Let's see how this works for Harry Potter. Where does the first quotation in `ch1` occur? To find this, we will use the 

    str_locate(<string>, <substring>)
    
function:

In [278]:
str_locate(ch1, "\"")  # <---- note the escape.

start,end
2150,2150


Note the escape: we are searching `ch1` for the first occurence of the character `"`.

This tells us that the first quote occurs at position 2150 of `ch1`. To view a portion of a string, we can use the 

    str_sub(<string>, <start>, <end>)

command:

In [282]:
# str_sub(ch1, 2150, 2200) %>% print
writeLines(str_sub(ch1, 2150, 2200))

"Little tyke," chortled Mr. Dursley as he left the 


### Exercise
**Beginner**: what is the next quote in Ch.1?

**Advanced**: (about) how many quotes are there in Ch.1?

In [347]:
# beginner
ch1 %>% str_sub(2200) %>% str_locate("\"") 
ch1 %>% str_sub(2200 + 2979, 2200 + 2979 + 200)

start,end
2980,2980


The indices passed to `str_sub` can be negative, in which case they count from the end of the string:

In [294]:
str_sub("here is a string", -6, -1) # negative numbers count from the end

### Exercise
**Beginner**: What's the last sentence of Chapter 1?

**Advanced**: Which chapter closes with the word "Voldemort"?

In [350]:
ch1 %>% str_sub(-200) # beginner
philosophers_stone %>% str_sub(-20) %>% print  # advanced

 [1] "- the boy who lived!"     "ith Dudley's gang.　　"  
 [3] "ocking to come in.　　"   "e o' the pockets.\"　　" 
 [5] "d Hagrid had gone.　　"   "n the castle door.　　"  
 [7] " the dream at all.　　"   "ant to tell Harry?　　"  
 [9] " and thirteen was.　　"   "ll is one of them.　　"  
[11] "ious with himself.　　"   "personal question.　　"  
[13] "uesday,\" said Ron.　　"  " top of the tower.　　"  
[15] "it:　　Just in case.　　" "'t even Voldemort.　　"  
[17] "summer....\"　　THE END" 


### Escape sequences
`\\` and `\"` are examples of what are called "escape sequences". They tell R to do something special instead of just print the character. There are a couple of other useful escape sequences:

In [308]:
writeLines("First line\nSecond line") # newline

First line
Second line


In [310]:
writeLines("Text\tIndented Text\tText") # tab

Text	Indented Text	Text


### ASCII and unicode
Early computers could only read and write the ASCII character set, essentially just roman letters, numbers and some punctuation.

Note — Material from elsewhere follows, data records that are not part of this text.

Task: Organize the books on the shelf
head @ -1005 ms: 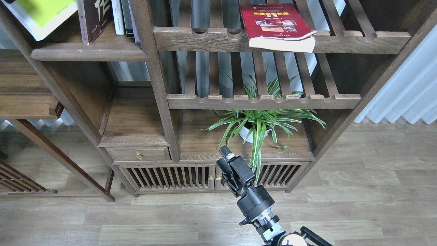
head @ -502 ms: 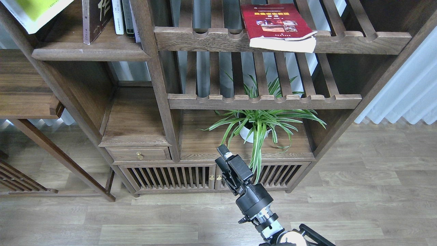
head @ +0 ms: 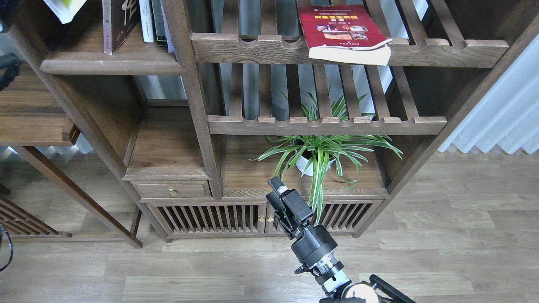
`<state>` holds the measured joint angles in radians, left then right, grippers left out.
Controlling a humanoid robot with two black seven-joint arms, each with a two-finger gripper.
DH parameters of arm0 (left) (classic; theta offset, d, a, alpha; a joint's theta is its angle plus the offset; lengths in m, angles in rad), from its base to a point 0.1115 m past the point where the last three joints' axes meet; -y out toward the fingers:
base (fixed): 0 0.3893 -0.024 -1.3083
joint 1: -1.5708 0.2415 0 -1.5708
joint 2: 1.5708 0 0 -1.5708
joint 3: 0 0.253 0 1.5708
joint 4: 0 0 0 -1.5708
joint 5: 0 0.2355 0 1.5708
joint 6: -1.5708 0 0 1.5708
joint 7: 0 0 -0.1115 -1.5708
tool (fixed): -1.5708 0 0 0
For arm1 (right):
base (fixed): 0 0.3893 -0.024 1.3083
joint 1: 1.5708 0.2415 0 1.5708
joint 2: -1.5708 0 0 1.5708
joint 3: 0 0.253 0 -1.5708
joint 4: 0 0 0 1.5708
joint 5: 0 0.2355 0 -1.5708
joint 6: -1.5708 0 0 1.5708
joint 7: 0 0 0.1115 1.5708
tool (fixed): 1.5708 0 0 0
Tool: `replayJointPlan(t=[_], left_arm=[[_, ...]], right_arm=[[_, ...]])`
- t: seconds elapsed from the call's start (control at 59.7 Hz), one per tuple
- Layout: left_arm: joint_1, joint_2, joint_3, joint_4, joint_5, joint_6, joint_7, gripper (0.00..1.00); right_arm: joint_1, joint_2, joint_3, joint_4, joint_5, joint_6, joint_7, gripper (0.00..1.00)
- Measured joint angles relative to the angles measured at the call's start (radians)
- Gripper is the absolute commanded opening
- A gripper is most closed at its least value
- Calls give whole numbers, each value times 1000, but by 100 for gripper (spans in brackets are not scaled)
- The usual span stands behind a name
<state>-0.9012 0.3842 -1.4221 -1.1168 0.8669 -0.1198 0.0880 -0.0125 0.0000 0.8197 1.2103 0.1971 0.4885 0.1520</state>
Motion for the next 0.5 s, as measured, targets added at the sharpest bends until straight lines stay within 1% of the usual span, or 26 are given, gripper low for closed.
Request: replayJointPlan(t=[0.218,0.352,0.502], left_arm=[[-51,-5,48,40,31,78,-24,4],[-67,-5,52,61,33,98,-32,4],[-75,-3,63,106,33,103,-75,4]], right_arm=[[0,0,-7,0,4,0,1,85],[-1,0,-1,0,6,0,2,86],[-8,0,5,-1,7,0,2,88]])
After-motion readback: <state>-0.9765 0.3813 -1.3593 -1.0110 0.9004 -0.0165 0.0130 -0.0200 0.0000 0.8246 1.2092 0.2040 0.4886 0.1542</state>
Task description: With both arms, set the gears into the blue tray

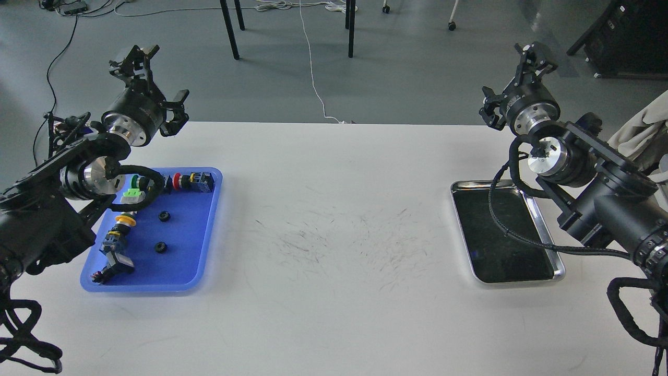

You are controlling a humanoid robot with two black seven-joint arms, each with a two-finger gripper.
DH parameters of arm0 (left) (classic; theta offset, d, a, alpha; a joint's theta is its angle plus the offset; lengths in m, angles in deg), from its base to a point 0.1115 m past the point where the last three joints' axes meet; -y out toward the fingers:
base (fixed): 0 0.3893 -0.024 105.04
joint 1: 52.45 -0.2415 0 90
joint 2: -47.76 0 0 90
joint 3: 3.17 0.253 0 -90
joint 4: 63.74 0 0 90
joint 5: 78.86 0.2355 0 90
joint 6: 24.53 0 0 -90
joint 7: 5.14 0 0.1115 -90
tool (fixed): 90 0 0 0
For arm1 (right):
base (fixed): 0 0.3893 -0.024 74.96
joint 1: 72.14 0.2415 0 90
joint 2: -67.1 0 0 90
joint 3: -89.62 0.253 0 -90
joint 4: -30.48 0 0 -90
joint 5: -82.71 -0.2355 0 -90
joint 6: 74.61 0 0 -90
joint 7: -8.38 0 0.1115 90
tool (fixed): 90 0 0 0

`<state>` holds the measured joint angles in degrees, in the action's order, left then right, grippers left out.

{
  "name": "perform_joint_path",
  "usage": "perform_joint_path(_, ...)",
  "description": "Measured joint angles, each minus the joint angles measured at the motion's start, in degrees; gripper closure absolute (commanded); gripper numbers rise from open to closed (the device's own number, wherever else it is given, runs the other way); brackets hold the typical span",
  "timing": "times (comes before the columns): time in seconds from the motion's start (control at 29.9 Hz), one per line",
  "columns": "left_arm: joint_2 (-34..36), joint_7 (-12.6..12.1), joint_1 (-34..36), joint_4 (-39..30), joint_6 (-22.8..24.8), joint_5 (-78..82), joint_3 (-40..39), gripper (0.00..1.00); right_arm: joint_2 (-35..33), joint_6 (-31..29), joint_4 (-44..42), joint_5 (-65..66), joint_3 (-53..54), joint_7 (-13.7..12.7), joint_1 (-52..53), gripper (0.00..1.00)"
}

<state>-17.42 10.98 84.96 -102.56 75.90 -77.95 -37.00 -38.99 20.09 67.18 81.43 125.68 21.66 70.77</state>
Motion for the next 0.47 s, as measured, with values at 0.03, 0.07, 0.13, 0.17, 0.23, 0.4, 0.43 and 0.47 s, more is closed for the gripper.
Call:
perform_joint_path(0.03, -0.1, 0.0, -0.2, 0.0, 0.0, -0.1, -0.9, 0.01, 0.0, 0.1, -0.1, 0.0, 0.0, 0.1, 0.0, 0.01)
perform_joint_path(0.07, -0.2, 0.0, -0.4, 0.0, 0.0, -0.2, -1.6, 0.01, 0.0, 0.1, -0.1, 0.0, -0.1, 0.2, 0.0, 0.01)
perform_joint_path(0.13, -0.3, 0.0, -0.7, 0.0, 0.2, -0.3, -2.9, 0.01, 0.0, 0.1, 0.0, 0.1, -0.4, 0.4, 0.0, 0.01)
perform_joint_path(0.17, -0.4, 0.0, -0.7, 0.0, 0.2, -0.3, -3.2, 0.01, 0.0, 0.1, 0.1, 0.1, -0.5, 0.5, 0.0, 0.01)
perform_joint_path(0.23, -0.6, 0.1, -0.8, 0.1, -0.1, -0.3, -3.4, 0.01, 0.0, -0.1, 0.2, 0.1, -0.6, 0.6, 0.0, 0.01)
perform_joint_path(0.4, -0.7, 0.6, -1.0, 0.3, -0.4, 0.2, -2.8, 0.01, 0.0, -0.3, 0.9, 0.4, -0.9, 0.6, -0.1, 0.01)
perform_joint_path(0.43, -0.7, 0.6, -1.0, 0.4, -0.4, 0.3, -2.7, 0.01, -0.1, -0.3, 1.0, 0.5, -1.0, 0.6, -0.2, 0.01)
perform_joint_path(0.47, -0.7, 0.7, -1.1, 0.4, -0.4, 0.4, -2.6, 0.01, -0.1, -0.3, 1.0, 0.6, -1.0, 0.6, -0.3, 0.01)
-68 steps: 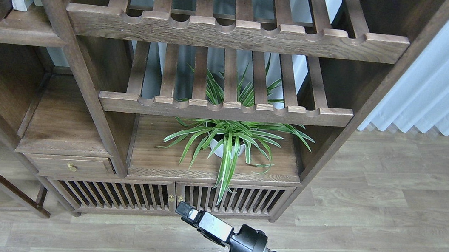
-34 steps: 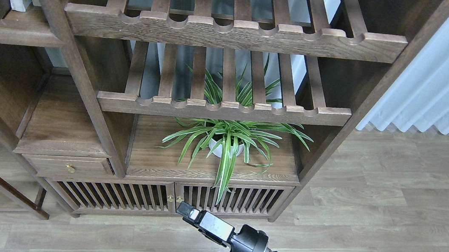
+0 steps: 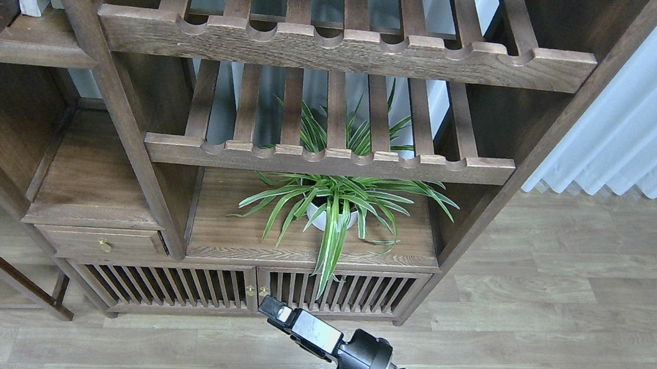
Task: Organize books on shelf
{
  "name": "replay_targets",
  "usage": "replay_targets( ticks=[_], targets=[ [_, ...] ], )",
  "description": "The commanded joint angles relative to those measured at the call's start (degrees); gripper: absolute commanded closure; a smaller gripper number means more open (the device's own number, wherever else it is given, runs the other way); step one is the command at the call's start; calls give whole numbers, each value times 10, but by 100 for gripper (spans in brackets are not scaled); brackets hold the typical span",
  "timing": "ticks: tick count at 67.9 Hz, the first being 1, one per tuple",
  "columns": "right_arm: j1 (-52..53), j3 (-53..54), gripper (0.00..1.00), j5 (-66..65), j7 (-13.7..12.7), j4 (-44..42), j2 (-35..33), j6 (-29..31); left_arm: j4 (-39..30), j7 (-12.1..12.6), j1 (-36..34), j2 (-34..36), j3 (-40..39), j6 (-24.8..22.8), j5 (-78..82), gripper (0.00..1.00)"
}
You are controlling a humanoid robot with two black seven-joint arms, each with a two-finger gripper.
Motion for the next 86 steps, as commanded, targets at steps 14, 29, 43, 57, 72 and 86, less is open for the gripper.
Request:
replay_targets(
  ticks=[14, 29, 43, 57, 72, 86],
  targets=[
    [-3, 1, 1, -1, 0, 0, 0, 0, 0, -93, 7, -43, 137, 0, -18, 0],
    [-3, 1, 1, -1, 0, 0, 0, 0, 0, -101, 85, -108, 162, 0, -90, 0],
    [-1, 1, 1, -1, 0, -3, 0, 0, 10, -101, 210, -223, 150, 0, -205, 0],
    [8, 6, 1, -1, 0, -21, 0, 0, 47, -101, 366, -366, 12, 0, -243, 0],
    [35, 29, 1, 0, 0, -67, 0, 0, 133, -94, 495, -550, -164, 0, -214, 0],
    [66, 40, 1, 3, 0, -103, 0, 0, 198, -94, 532, -637, -190, 0, -197, 0]
  ],
)
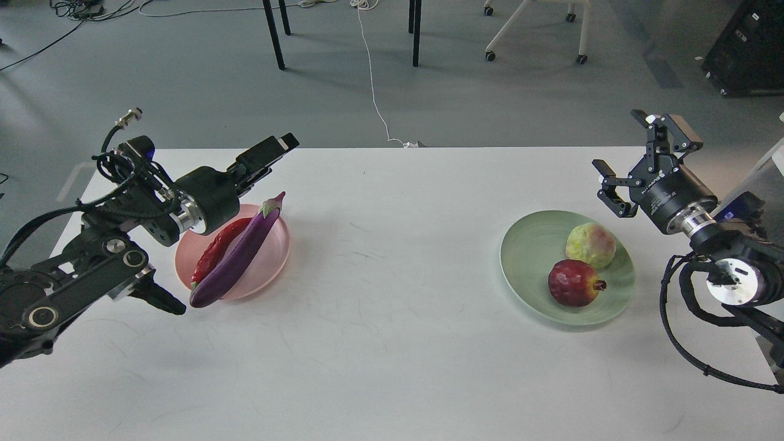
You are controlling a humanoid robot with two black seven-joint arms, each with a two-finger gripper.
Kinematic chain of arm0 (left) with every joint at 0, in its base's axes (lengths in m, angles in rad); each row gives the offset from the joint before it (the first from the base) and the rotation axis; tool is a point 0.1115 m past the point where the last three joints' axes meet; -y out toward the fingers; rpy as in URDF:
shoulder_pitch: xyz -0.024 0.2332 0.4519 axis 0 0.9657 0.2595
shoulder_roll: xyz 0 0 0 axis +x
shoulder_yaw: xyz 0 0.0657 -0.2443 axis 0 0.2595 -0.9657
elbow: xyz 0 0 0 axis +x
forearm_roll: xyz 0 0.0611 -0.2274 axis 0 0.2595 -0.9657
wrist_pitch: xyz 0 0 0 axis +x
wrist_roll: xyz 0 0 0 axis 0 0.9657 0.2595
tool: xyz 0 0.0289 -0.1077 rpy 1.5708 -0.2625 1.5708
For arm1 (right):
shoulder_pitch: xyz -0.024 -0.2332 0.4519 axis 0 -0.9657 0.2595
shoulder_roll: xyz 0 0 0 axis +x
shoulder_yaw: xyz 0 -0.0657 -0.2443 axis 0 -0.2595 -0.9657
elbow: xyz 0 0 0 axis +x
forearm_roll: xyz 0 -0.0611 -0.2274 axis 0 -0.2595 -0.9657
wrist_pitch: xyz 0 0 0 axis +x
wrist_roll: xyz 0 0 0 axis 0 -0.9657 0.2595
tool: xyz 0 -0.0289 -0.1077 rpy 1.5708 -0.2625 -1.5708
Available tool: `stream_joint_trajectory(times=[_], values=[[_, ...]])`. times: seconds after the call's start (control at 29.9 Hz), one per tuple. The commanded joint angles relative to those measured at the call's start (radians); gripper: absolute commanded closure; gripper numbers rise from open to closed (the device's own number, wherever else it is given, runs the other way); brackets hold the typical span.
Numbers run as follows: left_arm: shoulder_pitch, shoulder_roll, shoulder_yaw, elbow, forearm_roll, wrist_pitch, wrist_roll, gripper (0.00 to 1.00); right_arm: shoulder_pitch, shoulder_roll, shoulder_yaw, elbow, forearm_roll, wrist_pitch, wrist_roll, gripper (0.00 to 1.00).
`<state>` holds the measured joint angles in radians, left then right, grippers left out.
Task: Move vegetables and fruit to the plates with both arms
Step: 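Lift the eggplant onto the pink plate and release it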
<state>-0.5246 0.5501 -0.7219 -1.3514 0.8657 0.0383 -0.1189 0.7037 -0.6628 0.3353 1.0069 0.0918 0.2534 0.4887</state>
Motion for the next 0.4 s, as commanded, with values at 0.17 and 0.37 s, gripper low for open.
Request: stream_joint_trajectory(times=[0.17, 0.37], values=[[0.219, -0.295, -0.359, 0.109, -0.108, -0.055, -0.021, 0.0, -0.018, 0.035, 0.007, 0.006, 0.002, 0.01, 0.0, 0.01], [0.268, -0.331, -0.395, 0.11, -0.109, -0.08, -0.022, 0.0, -0.026, 0.035, 0.007, 0.006, 0.003, 0.012, 0.0, 0.01]])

Nowadays, computers need to be able to understand alphabets from all over the world. For this we have *Unicode*.

You can print characters if you know their unicode using `\u`. For example, the copyright character has unicode `00A9`. Wikipedia has [a complete list](https://en.wikipedia.org/wiki/List_of_Unicode_characters).

In [174]:
writeLines("\u00A9")

©


## String functions in R

R base built-in commands for dealing with strings, but as with the base R data manipulation commands, they have an inconsistent interface and are hard to remember. Instead we will focus on functions provided by the `stringr` package. They all start with `str_`. Make sure to `library(stringr)` in order to be able to use them.

### Combining strings
Combining two strings into one is called "concatenation" by computer scientists and "combining strings" by everyone else. `concatenate` is hard to type, so it is abbreviated `str_c`:

In [315]:
# c("a", "b", "c") %>% print
str_c("Let us con", 
      " / ", 
      "catenate strings!") %>% print

[1] "Let us con / catenate strings!"


Like most other commands, `str_c` is vectorized, meaning it will take vector arguments and recycle the shorter ones to the length of the longest:

In [316]:
mystrings <- c("one", "two", "ten")
str_c("*** ", mystrings , " ***") # each argument is expanded to the length of the longest

As usual, `NA` values propagate:

In [15]:
mystrings_na <- c("one", "two", NA)
str_c("*** ", mystrings_na, " ***") # missingness is contagious!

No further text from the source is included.